Let's load a data set of monthly milk production. We will load it from the url below. The data consists of monthly intervals and kilograms of milk produced.
import pandas as pd
df = pd.read_csv('https://raw.githubusercontent.com/ourcodingclub/CC-time-series/master/monthly_milk.csv')
df.month = pd.to_datetime(df.month)
df = df.set_index('month')
df.head()
milk_prod_per_cow_kg | |
---|---|
month | |
1962-01-01 | 265.05 |
1962-02-01 | 252.45 |
1962-03-01 | 288.00 |
1962-04-01 | 295.20 |
1962-05-01 | 327.15 |
To conduct a Ljung-Box test, we can use the acorr_ljungbox
function from the built in statsmodels
package.
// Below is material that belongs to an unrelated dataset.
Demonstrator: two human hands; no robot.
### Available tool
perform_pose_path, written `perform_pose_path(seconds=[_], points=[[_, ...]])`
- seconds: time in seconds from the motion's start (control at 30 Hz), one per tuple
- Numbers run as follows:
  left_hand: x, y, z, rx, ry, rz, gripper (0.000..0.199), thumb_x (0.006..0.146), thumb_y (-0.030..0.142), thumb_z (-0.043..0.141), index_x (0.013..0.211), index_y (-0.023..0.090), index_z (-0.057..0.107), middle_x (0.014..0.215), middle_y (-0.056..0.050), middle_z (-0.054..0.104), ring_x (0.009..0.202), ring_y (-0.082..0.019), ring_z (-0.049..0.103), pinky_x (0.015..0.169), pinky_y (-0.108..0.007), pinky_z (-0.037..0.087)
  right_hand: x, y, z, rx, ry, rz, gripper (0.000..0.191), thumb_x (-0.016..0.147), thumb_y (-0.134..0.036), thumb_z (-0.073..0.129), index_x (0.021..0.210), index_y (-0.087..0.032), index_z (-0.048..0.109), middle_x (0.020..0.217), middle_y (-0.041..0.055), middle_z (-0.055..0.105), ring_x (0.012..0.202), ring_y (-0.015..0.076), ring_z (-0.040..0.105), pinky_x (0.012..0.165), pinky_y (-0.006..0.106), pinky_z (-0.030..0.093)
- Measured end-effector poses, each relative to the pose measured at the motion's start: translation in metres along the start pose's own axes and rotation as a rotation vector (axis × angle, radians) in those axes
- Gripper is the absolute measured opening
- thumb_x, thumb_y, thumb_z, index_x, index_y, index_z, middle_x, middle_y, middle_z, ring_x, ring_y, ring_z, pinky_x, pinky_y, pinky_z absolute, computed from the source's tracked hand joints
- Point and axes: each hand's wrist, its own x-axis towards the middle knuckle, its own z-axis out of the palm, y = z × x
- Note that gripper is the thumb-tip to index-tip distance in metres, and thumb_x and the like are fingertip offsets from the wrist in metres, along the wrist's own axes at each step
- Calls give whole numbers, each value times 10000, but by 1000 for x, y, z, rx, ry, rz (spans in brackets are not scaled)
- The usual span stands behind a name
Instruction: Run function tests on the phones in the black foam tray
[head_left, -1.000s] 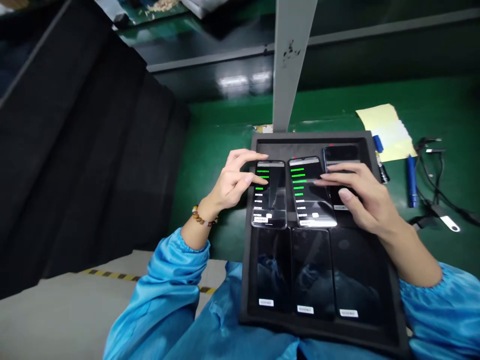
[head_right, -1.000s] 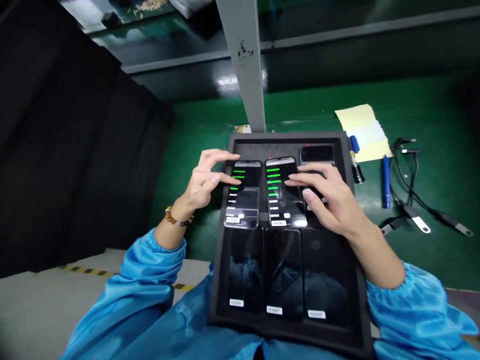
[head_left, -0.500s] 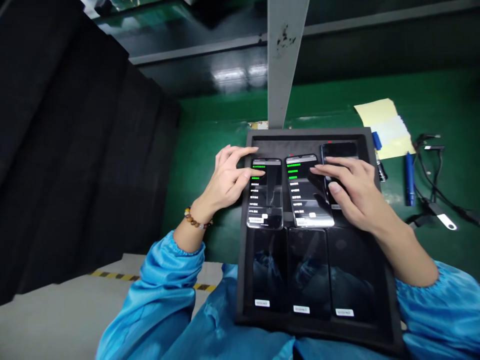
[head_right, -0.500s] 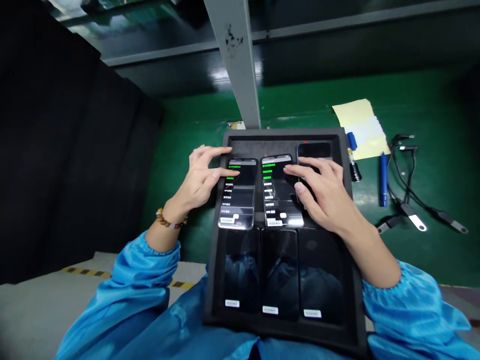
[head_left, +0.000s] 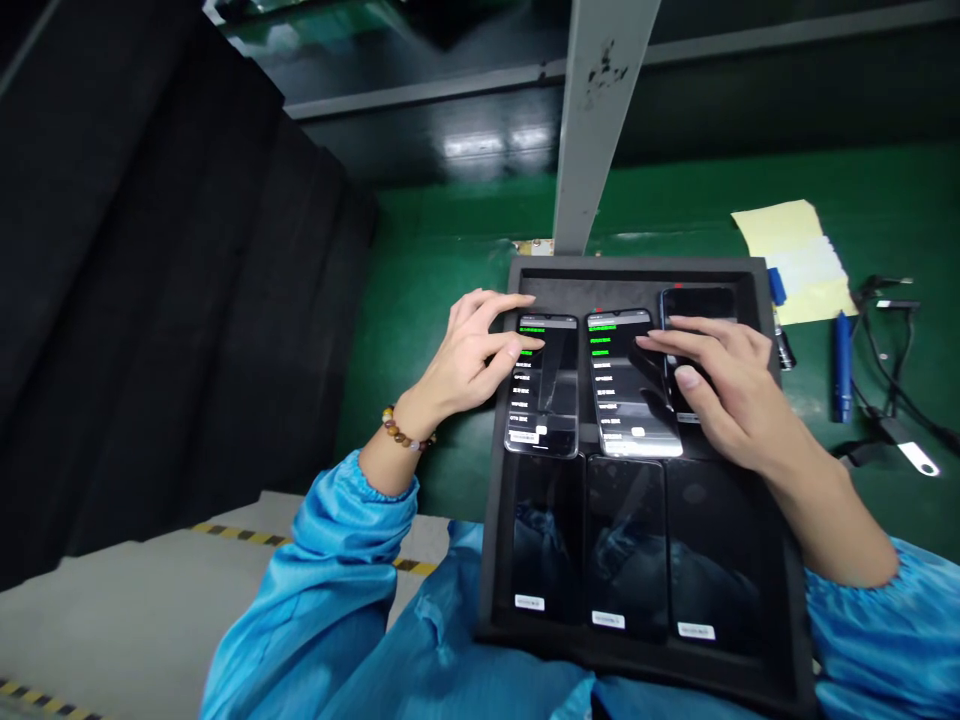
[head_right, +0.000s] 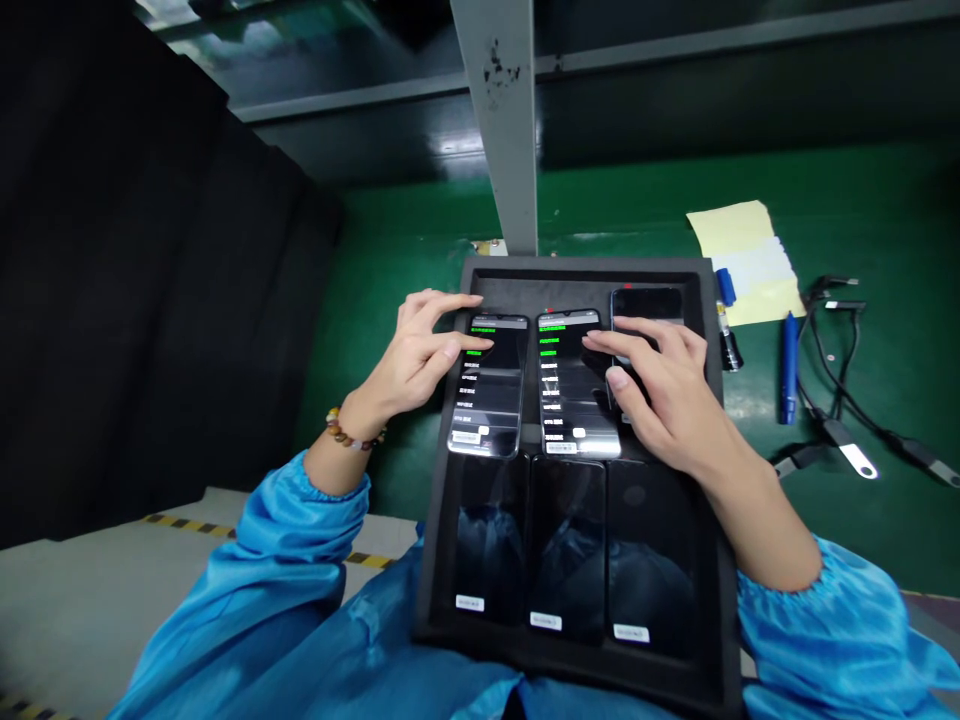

We pass our time series and a lag.
We choose a lag of 1, because we want to see if there is autocorrelation with each lag.
from statsmodels.stats.diagnostic import acorr_ljungbox
acorr_ljungbox(df, lags=[1], return_df=True)
lb_stat | lb_pvalue | |
---|---|---|
1 | 135.942829 | 2.053590e-31 |
Here we see a p-value much smaller than .01, thus we can reject the null hypothesis, indicating the time series does contain an autocorrelation.
Now, we conduct another case with lag 12, because the time series seems to have seasonality every year.
from statsmodels.stats.diagnostic import acorr_ljungbox
acorr_ljungbox(df, lags=[12], return_df=True)
lb_stat | lb_pvalue | |
---|---|---|
12 | 852.413094 | 9.438013e-175 |
Again, we see a p-value much smaller than .01, thus we can reject the null hypothesis, indicating the time series does contain an autocorrelation.